Supplied data
BEGIN

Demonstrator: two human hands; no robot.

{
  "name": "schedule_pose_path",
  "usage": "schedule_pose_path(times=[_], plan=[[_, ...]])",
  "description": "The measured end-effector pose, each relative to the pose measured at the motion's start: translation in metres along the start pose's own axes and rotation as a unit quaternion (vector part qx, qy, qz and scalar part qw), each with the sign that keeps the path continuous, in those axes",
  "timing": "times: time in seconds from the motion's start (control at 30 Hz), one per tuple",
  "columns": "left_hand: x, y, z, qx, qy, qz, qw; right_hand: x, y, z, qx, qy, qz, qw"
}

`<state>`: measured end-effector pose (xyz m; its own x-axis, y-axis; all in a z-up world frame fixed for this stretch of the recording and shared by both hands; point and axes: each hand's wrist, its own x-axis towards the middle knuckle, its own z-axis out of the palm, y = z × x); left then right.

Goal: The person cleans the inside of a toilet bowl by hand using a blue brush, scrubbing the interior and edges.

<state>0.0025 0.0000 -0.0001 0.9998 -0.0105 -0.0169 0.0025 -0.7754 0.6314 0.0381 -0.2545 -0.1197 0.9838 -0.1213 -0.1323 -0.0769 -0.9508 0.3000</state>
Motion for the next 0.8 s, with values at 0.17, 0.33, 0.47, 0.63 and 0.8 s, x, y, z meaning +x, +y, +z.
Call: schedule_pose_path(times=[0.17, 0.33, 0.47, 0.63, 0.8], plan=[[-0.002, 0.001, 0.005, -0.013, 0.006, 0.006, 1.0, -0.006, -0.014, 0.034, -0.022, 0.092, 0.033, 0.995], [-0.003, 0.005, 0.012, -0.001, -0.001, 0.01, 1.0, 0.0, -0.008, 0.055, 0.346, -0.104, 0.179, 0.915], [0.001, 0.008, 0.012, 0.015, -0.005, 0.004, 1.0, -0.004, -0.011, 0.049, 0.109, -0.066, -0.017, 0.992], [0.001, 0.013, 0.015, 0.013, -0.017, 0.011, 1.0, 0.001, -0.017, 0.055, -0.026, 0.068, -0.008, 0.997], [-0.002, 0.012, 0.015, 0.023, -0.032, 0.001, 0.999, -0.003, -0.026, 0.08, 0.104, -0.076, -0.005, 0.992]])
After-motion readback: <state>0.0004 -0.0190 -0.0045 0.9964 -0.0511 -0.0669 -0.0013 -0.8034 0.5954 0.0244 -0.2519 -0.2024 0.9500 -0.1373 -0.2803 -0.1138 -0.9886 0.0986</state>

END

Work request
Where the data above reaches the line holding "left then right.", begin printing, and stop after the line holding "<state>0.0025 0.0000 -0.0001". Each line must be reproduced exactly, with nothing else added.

Answer to the problem
`<state>`: measured end-effector pose (xyz m; its own x-axis, y-axis; all in a z-up world frame fixed for this stretch of the recording and shared by both hands; point and axes: each hand's wrist, its own x-axis towards the middle knuckle, its own z-axis out of the palm, y = z × x); left then right.

Goal: The person cleans the inside of a toilet bowl by hand using a blue brush, scrubbing the interior and edges.

<state>0.0025 0.0000 -0.0001 0.9998 -0.0105 -0.0169 0.0025 -0.7754 0.6314 0.0381 -0.2545 -0.1197 0.9838 -0.1213 -0.1323 -0.0769 -0.9508 0.3000</state>

Nothing else is needed to complete the exercise.